Pelecyphora minima (syn. Coryphantha minima, Escobaria minima) is a rare species of cactus known by the common names Nellie cory cactus, Nellie's pincushion cactus, birdfoot cactus, and others. It is a very popular species among cactus collectors. This is one reason why it is a highly endangered species in the wild today. This cactus is found only in Brewster County, Texas, in the United States, where there are three populations remaining near Marathon. The cactus is limited to one outcrop in the Marathon Uplift, where it grows in rocky novaculite soils. It was added to the endangered species list in 1979.

== Description ==
The cactus' stem is mostly beneath the soil surface with the above ground portion a spiny spherical or columnar body no more than 3 centimeters long. It can become larger in cultivation. The longest spines are about half a centimeter long. They are flattened in shape and the tips are not needle-sharp but slightly more rounded. In color they may be tinged tan, yellow, gray, or pink, and sometimes the tips are darker. The flower is roughly 1.5 centimeters long and bright pink to magenta or rose-purple in color. It may be larger than the cactus body itself. The green or yellowish fruit is no more than 6 millimeters long.

== Distribution and habitat ==
The cactus' natural habitat is the Chihuahuan desert scrub, where it grows in mats of Selaginella in rock crevices. It occurs in association with Echinocereus viridiflorus var. davisii, another cactus variety on the endangered species list.

==Taxonomy==
The first description as Coryphantha minima was published in 1931 by Ralph O. Baird. The specific epithet minima comes from Latin, means 'very small' and refers to the size of the species.

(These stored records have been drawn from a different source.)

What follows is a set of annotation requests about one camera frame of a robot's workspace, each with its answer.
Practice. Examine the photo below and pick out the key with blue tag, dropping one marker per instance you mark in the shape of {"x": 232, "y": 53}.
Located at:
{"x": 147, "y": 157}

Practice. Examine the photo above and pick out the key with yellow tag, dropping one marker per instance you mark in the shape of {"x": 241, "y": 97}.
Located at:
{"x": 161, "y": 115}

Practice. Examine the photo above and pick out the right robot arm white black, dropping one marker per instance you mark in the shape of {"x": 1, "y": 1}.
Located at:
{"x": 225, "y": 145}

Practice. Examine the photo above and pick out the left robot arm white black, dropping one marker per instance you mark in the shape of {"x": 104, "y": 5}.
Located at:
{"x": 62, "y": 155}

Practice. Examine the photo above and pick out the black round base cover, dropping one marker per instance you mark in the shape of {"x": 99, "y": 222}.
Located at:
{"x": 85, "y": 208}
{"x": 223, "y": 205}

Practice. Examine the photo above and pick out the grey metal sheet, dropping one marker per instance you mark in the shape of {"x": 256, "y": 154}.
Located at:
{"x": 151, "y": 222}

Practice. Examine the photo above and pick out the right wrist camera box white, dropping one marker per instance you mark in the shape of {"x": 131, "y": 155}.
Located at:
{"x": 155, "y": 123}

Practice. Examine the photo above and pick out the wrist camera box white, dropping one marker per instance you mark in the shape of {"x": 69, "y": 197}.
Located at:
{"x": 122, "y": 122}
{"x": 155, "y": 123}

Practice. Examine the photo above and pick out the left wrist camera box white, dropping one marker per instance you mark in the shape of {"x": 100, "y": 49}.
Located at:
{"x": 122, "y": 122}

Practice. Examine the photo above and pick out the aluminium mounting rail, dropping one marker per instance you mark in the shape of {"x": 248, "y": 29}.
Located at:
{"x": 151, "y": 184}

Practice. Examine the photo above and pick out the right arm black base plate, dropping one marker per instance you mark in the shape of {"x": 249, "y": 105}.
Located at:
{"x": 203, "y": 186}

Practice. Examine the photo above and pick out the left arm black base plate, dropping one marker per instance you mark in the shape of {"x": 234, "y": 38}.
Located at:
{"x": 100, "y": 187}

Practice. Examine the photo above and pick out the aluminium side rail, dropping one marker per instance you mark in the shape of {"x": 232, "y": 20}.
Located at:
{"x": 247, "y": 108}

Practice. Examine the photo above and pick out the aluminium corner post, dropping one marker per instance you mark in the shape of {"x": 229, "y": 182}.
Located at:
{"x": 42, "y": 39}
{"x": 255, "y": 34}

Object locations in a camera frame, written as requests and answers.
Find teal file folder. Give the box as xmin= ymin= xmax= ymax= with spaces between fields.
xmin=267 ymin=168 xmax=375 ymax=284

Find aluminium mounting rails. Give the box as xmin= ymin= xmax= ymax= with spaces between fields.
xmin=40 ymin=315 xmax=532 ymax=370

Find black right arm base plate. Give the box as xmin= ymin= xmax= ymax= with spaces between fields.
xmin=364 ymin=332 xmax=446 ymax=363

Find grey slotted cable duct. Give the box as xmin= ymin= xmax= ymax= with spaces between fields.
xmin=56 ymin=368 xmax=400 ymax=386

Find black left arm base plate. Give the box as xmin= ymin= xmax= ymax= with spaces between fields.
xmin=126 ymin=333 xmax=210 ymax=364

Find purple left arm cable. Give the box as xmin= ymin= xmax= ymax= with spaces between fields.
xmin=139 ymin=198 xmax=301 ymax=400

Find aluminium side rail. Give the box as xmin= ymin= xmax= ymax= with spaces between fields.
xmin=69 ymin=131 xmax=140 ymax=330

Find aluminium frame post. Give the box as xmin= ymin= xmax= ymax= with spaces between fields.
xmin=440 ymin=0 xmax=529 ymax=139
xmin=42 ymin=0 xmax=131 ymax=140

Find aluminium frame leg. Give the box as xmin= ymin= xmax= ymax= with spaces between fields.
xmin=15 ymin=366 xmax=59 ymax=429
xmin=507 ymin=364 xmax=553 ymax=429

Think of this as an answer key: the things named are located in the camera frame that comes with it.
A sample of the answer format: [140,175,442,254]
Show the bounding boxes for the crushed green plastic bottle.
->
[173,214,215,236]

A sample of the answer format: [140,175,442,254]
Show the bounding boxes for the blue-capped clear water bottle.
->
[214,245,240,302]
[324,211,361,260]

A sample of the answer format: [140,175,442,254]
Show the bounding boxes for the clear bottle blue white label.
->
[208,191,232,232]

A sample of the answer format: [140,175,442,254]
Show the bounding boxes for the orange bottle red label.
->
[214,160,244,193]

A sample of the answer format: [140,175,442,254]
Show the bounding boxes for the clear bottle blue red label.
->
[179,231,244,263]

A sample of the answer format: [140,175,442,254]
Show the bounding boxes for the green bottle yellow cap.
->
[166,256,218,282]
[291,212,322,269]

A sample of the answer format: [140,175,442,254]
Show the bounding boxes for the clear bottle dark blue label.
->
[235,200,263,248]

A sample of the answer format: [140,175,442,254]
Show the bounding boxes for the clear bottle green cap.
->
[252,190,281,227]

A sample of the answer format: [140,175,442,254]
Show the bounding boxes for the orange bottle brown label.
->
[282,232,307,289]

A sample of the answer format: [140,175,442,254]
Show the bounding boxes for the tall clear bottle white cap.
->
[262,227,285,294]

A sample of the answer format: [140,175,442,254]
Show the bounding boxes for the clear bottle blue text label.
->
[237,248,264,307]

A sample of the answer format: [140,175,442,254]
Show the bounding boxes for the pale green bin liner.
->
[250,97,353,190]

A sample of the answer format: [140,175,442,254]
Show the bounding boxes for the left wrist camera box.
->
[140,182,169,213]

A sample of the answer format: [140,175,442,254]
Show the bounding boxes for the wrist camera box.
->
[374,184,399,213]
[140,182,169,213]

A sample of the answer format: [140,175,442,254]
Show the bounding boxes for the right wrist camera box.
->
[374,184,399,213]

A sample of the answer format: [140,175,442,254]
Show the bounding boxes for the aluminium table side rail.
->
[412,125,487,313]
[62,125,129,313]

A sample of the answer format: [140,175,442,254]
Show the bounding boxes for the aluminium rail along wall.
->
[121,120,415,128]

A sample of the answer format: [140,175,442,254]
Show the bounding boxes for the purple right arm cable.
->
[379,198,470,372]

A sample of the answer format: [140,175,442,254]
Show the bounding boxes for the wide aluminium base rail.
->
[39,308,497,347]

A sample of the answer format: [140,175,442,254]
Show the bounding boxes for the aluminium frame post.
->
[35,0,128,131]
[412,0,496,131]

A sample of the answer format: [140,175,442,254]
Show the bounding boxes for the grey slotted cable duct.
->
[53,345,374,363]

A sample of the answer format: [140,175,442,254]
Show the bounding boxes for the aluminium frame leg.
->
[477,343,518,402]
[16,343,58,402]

David Richard Hunt placed it in the genus Escobaria in 1978. David Aquino & Daniel Sánchez moved the species to Pelecyphora based on phylogenetic studies in 2022. Further nomenclature synonyms is Neobesseya minima (Baird) Lodé (2013) and Escobaria minima (Baird) D.R.Hunt (1978).

==Cultivation==
This cactus is tiny, interesting, and attractive, and it is a favorite of cactus hobbyists. Collectors have long visited the small patch of land where the cactus occurs. Much of this land is privately owned and not open to surveys or visitors, and the exact abundance of the cactus is not known. The cactus was once found on a ranch in the area, but the owner of the ranch allowed cactus collectors to scour the land for specimens and this species was extirpated from the site. It has also been eliminated from easy-to-reach highway margins where it used to grow.

The plant is propagated by growers today.